PROMPT >>
With the pictures excluded, repeat every entry exactly.

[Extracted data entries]
==========
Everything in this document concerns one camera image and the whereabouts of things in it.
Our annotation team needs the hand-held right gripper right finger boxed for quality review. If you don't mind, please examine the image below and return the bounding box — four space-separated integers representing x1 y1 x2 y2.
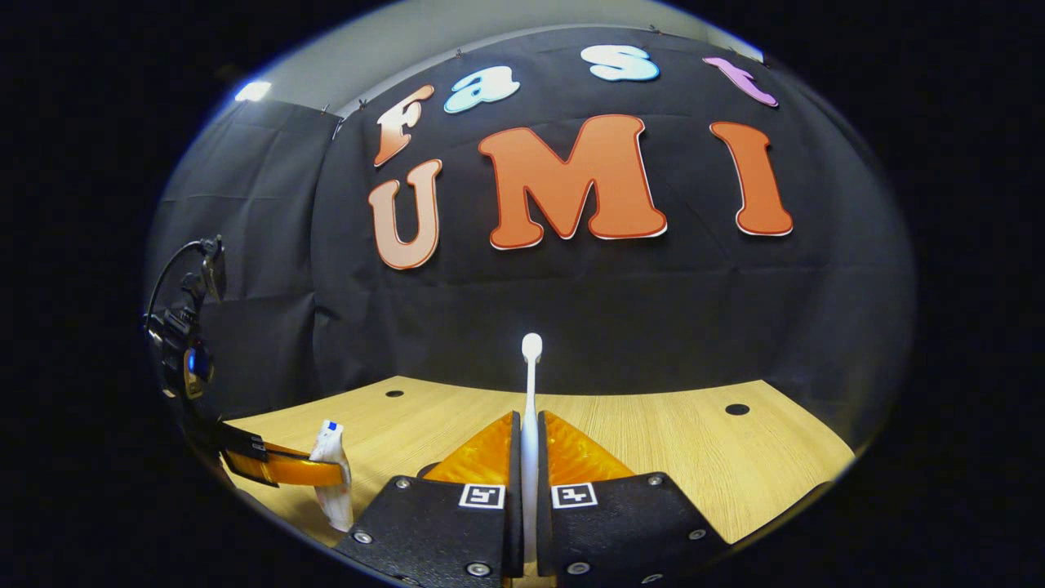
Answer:
536 410 732 588

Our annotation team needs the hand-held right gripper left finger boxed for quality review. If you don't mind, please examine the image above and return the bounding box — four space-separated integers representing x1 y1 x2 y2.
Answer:
335 410 525 588

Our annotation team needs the white toothpaste tube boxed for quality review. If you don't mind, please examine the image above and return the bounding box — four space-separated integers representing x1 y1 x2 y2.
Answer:
309 420 355 533

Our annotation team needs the white toothbrush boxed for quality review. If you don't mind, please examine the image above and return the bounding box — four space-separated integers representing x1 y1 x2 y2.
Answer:
521 332 545 564

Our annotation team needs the wooden desktop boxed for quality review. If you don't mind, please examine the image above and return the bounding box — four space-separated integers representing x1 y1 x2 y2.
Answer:
220 376 856 588

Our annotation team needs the black backdrop cloth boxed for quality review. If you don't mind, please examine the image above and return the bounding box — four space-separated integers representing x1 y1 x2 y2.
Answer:
145 24 915 446

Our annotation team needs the black cable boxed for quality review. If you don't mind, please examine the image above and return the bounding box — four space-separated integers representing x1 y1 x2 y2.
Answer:
145 239 215 327
==========
RESPONSE TO THE TASK >>
Everything in this document concerns one camera image and the whereabouts of things in it.
Our annotation team needs the hand-held right gripper right finger boxed for quality review. If you don't mind, please examine the image below and return the bounding box — four space-separated integers representing x1 y1 x2 y2.
Answer:
536 410 732 588

Our annotation team needs the hand-held right gripper left finger boxed for quality review. If you don't mind, please examine the image above and return the bounding box — four space-separated integers representing x1 y1 x2 y2.
Answer:
335 410 525 588

Our annotation team needs the white toothpaste tube boxed for quality review. If you don't mind, please examine the image above and return the bounding box — four space-separated integers representing x1 y1 x2 y2.
Answer:
309 420 355 533

Our annotation team needs the white toothbrush boxed for quality review. If you don't mind, please examine the image above and return the bounding box — four space-separated integers representing x1 y1 x2 y2.
Answer:
521 332 545 564

Our annotation team needs the wooden desktop boxed for quality review. If you don't mind, please examine the image above and return the bounding box — four space-separated integers representing x1 y1 x2 y2.
Answer:
220 376 856 588

Our annotation team needs the black backdrop cloth boxed for quality review. If you don't mind, please examine the image above and return the bounding box — four space-separated integers representing x1 y1 x2 y2.
Answer:
145 24 915 446

Our annotation team needs the black cable boxed for quality review. If you don't mind, please examine the image above and return the bounding box — four space-separated integers representing x1 y1 x2 y2.
Answer:
145 239 215 327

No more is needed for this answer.